Le Centre pour le Développement des Bonnes Pratiques en Santé (CDBPS), unité de recherche créée au sein de l’Hôpital Central de Yaoundé pour faciliter l’échange et l’application des connaissances issues de la recherche a organisé le 11 Novembre dernier au Centre Jean XXIII à Mvolyé – Yaoundé un forum délibératif sur le thème « comment accélérer l’adhésion des populations aux mutuelles de santé ». La quarantaine de participants venus des Régions du Nord-Ouest, du Littoral et du Centre et issus des administrations, de la société civile, de la plateforme des promoteurs des mutuelles de santé (MS), des instituts de recherche et des agences de coopération, a dialogué autour d’une note de synthèse des résultats de recherche sur les MS dans les pays en développement préparée par le CDBPS. Alors que les MS sont retenues depuis 2001 par le Gouvernement comme stratégie prioritaire de promotion de l’assurance maladie volontaire et de réduction de la forte proportion des paiements directs pour l’achat de soins et services de santé, le taux national de couverture reste en deçà de 2%. Selon une estimation de l’OMS (rapport statistique mondial sur la santé 2009), 95,8% des 600 milliards dépensés par les camerounais pour financer leur santé en 2007 l’étaient sous forme de paiements directs au moment d’épisodes de maladie.

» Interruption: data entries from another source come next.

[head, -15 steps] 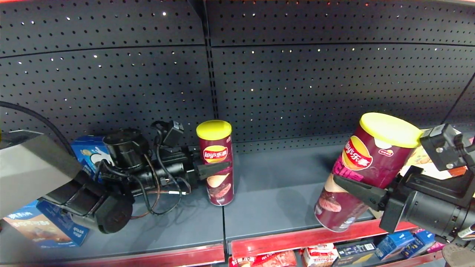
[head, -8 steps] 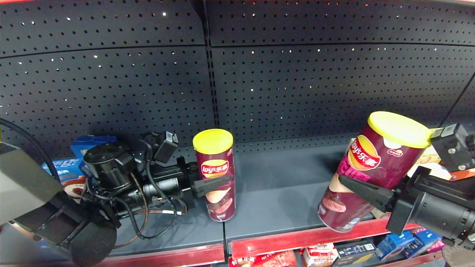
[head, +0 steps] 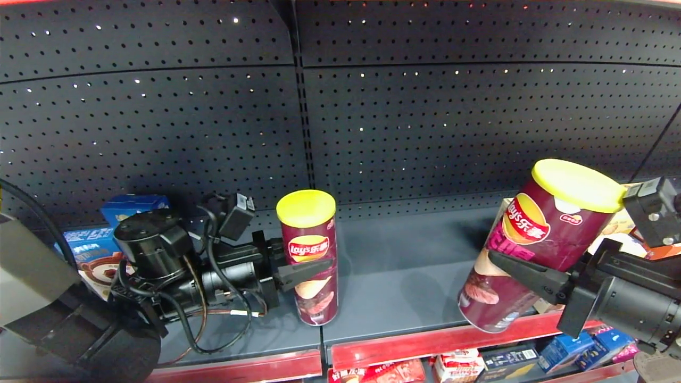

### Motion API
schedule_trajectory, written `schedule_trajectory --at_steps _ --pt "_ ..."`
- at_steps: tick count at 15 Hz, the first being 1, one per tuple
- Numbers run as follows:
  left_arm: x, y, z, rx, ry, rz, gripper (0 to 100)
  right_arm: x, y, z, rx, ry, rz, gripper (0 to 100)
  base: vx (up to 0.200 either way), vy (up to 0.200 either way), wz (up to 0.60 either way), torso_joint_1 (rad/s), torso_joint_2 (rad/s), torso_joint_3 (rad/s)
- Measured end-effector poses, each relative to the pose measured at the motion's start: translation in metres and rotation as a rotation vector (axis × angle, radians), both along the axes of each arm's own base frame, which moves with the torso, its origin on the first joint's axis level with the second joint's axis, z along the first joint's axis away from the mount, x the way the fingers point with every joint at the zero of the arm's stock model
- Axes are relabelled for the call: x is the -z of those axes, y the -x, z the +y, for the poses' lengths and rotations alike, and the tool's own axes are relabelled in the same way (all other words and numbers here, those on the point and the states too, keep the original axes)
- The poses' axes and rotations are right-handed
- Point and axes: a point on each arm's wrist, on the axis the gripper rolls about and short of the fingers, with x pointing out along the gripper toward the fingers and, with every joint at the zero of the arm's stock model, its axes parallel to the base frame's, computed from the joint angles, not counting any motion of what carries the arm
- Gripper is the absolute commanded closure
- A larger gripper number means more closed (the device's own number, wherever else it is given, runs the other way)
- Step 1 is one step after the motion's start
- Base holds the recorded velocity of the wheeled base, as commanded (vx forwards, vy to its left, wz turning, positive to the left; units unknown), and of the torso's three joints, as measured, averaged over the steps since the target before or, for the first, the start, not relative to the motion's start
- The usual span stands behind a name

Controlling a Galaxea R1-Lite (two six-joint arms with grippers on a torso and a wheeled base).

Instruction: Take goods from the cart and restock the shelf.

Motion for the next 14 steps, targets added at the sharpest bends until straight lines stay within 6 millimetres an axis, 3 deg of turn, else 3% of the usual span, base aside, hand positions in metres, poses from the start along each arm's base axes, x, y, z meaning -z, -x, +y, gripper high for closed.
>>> schedule_trajectory --at_steps 9,10,14 --pt "0.010 -0.002 -0.009 0.006 0.001 0.006 100 0.000 -0.001 0.000 -0.001 -0.001 0.001 100 0.000 0.000 0.00 0.000 0.00 0.000" --pt "0.011 -0.002 -0.009 0.006 -0.003 0.012 0 0.000 -0.001 0.001 -0.001 0.000 0.003 100 0.000 0.000 0.00 0.000 0.00 0.000" --pt "0.015 -0.003 -0.009 0.007 -0.007 0.023 0 0.001 -0.002 0.001 -0.001 0.001 0.007 100 0.000 0.000 0.00 0.000 0.00 0.000"
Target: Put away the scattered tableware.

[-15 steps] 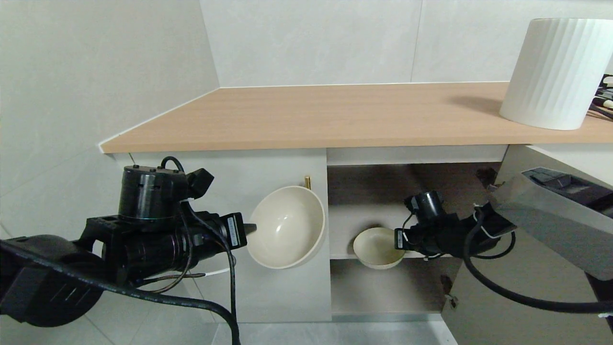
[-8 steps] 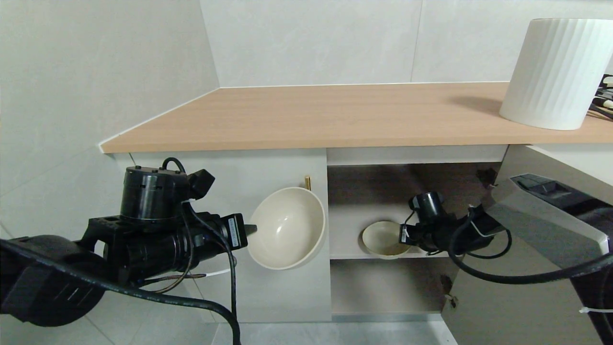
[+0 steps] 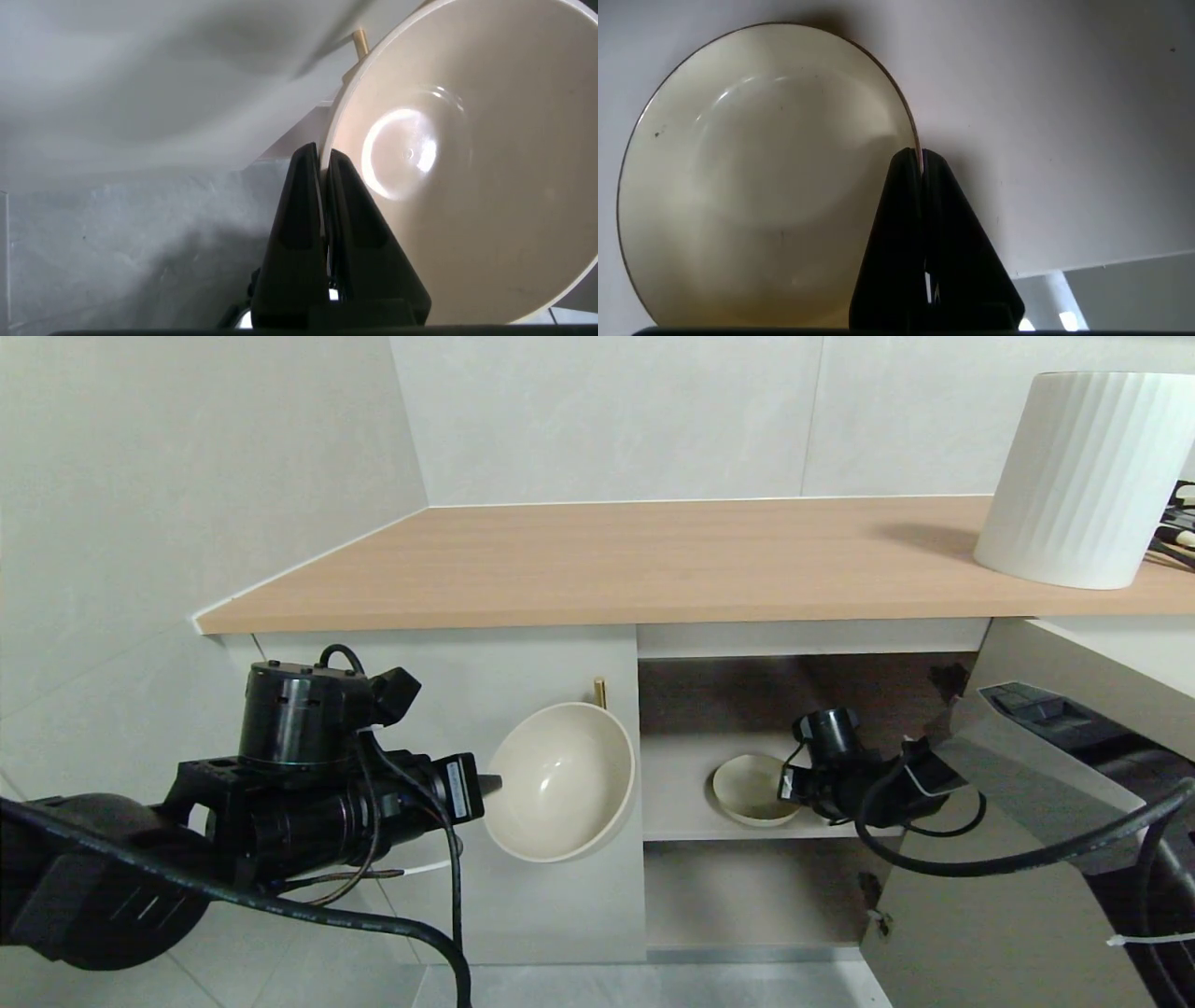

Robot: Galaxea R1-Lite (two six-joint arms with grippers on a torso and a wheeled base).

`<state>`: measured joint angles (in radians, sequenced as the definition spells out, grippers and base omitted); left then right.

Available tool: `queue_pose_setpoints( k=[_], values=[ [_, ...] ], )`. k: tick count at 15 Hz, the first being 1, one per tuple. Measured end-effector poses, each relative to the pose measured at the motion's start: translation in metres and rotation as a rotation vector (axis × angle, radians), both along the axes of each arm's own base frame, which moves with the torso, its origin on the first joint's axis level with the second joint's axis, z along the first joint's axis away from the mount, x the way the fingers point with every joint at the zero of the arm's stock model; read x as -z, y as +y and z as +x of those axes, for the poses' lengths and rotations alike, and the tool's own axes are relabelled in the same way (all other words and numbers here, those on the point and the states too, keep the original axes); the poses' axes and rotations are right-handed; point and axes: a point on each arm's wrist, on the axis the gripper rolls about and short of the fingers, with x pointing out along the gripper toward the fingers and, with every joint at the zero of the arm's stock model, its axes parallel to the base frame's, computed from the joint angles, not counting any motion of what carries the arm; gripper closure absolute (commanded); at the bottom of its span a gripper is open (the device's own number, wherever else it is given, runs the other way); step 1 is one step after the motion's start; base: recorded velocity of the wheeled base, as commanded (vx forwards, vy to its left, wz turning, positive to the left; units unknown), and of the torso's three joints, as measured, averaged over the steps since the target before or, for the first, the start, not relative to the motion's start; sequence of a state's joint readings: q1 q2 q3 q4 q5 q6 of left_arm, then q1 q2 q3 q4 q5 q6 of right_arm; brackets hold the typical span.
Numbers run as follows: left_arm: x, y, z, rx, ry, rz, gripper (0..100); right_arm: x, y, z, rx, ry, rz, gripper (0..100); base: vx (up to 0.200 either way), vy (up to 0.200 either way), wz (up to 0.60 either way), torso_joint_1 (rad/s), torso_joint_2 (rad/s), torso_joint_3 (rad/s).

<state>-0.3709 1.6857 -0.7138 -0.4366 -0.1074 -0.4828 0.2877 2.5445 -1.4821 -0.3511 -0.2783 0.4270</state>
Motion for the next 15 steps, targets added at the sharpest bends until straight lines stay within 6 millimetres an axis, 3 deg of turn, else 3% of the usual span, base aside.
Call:
queue_pose_setpoints(
  k=[5,6,12,15],
  values=[
    [0.001,0.0,0.001,0.0,0.003,0.001,100,0.003,0.002,0.006,0.011,-0.012,-0.001,100,0.0,0.0,0.0,0.0,0.0,0.0],
    [0.001,-0.001,0.001,0.0,0.003,0.001,100,0.004,0.002,0.006,0.012,-0.013,-0.002,0,0.0,0.0,0.0,0.0,0.0,0.0],
    [0.006,-0.002,0.004,0.007,0.011,0.016,100,0.002,0.0,0.006,0.023,-0.016,-0.004,0,0.0,0.0,0.0,0.0,0.0,0.0],
    [0.012,-0.009,0.008,0.009,0.021,0.032,100,-0.008,0.001,-0.002,0.002,-0.006,0.005,0,0.0,0.0,0.0,0.0,0.0,0.0]
  ],
)
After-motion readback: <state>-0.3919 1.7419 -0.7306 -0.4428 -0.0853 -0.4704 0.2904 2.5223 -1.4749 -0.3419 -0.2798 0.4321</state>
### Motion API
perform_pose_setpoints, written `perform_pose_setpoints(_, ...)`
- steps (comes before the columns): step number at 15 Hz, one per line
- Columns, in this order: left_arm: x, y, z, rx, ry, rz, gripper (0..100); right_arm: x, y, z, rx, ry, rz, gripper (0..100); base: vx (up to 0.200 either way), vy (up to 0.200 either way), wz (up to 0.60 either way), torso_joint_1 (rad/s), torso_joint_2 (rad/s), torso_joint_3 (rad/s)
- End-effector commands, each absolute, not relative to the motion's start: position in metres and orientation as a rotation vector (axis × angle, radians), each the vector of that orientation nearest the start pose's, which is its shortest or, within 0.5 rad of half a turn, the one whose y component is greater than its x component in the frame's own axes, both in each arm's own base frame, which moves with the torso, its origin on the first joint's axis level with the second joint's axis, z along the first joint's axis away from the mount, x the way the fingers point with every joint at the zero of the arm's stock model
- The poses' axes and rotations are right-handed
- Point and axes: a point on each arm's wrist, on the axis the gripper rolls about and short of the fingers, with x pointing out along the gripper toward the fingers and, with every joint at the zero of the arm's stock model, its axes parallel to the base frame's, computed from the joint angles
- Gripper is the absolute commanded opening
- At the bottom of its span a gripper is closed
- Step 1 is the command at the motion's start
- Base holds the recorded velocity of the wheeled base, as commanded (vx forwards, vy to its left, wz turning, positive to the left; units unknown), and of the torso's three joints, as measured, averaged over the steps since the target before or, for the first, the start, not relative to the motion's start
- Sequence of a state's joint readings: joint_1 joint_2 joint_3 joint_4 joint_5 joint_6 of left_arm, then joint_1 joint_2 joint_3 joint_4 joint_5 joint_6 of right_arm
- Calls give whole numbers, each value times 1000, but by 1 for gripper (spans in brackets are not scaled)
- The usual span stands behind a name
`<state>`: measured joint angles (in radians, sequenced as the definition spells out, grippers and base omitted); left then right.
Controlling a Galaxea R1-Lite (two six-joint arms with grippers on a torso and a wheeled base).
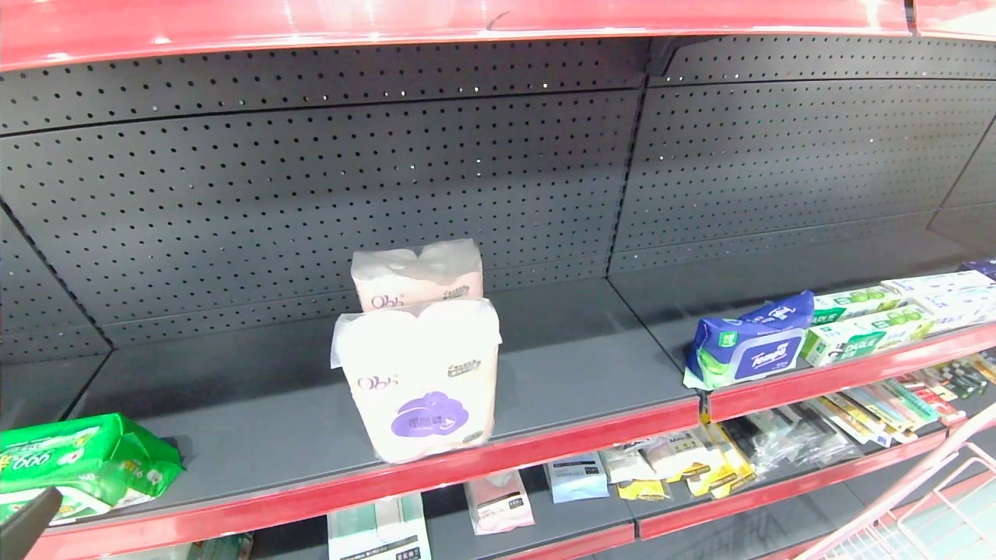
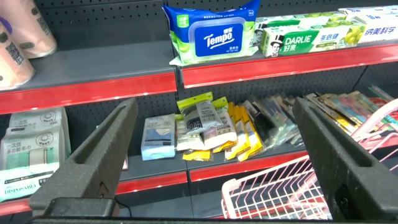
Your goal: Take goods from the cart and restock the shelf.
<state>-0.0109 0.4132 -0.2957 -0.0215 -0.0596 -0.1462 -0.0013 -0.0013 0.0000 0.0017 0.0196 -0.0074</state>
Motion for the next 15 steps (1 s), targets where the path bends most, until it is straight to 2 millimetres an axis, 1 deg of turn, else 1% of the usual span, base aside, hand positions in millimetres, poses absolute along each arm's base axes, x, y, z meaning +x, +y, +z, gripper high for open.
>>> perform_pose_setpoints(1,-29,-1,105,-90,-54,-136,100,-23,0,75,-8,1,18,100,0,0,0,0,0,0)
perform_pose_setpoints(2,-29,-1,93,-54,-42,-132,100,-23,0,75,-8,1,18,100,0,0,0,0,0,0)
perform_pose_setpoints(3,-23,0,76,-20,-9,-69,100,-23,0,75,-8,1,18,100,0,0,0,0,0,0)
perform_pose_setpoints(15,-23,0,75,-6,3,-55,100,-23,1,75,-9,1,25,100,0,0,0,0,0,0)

L’objectif du forum était de permettre aux acteurs clés de la promotion des MS au Cameroun de dialoguer autour des raisons du faible engouement des populations pour ce modèle d’assurance maladie volontaire mais aussi des conditions et expériences de succès dans les pays en développement ; la finalité étant que les uns et les autres puissent exploiter les résultats de la recherche dans le choix éclairé des stratégies appropriées pour atteindre enfin la couverture de 40% de la population camerounaise fixée comme objectif à la stratégie nationale de promotion des MS d’ici 2015. Les travaux se sont déroulés dans une ambiance sereine sous forme d’ateliers autour de l’ampleur de la problématique des MS, les résultats de la recherche et les options stratégiques pour accélérer l’adhésion des populations aux MS au Cameroun. Les points de consensus suivants ont émergé de ce dialogue :
1. Les mutuelles de santé sont et doivent être considérer non seulement comme une priorité mais une véritable nécessité pour libérer les camerounais de l’angoisse de la maladie et de son risque de dépenses catastrophiques poussant un grand nombre dans la pauvreté en cas de maladie ;
2. Le laisser-faire actuel où l’initiative de créer les mutuelles est laissée aux seules communautés devraient s’inspirer des initiatives positives de coalition dans lesquelles certaines municipalités se sont engagées avec les responsables locaux de la santé pour offrir une assurance maladie aux populations ;
3. L’absence de cadre législatif, juridique et réglementaire facilitant et promouvant l’implantation et le fonctionnement des mutuelles de santé au Cameroun constitue l’une des principales sources du discrédit et de la suspicion dont sont victimes les mutuelles de santé
4. En effet, l’absence d’entendement commun du concept de risque maladie ; des bonnes pratiques et normes en matière de collecte des primes et d’achat des soins et services de santé et de normes sur le paquet de soins couverts et la qualité des soins entretiennent chez les populations dont près de 40% vit en deçà du seuil de pauvreté (55% en milieu rural) une réticence forte vis-à-vis de ce modèle d’assurance maladie ;
5. Les populations y compris les élites politiques et les leaders d’opinion sont peu informés sur les avantages des mutuelles de santé et ceux qui le sont ne croient pas à la capacité des mutuelles de santé à garantir une couverture universelle du risque maladie ;
6. Les paiements directs et la manipulation de l’argent liquide dans les formations sanitaires favorisent les pratiques de corruption ;
7. L’instauration d’un ticket modérateur dans les formations hospitalières, l’implication des prestataires de soins au niveau local et la mise en place de mécanismes forts de contrôle social pour améliorer la gestion de ces mutuelles et sanctionner les comportements déviants encouragerait les populations à s’inscrire ;
8. Le paiement des frais d’adhésion et des primes devrait flexible pour s’adapter aux modalités de production économique locale surtout en milieu rural ou en milieu urbain pour les acteurs du secteur informel qui représentant plus de 80% de la population urbaine ;
9. Compte tenu du niveau actuel de dépenses mensuelles de santé des ménages et de leurs ressources monétaires, une large proportion des ménages camerounais est incapable de payer leurs frais d’adhésion et les primes ; il est approprié d’envisager des mécanismes de subvention pour permettre aux ménages pauvres et indigents de payer leurs primes ;
10. Les médias ont un rôle critique à jouer pour informer et éduquer les populations sur les avantages des MS.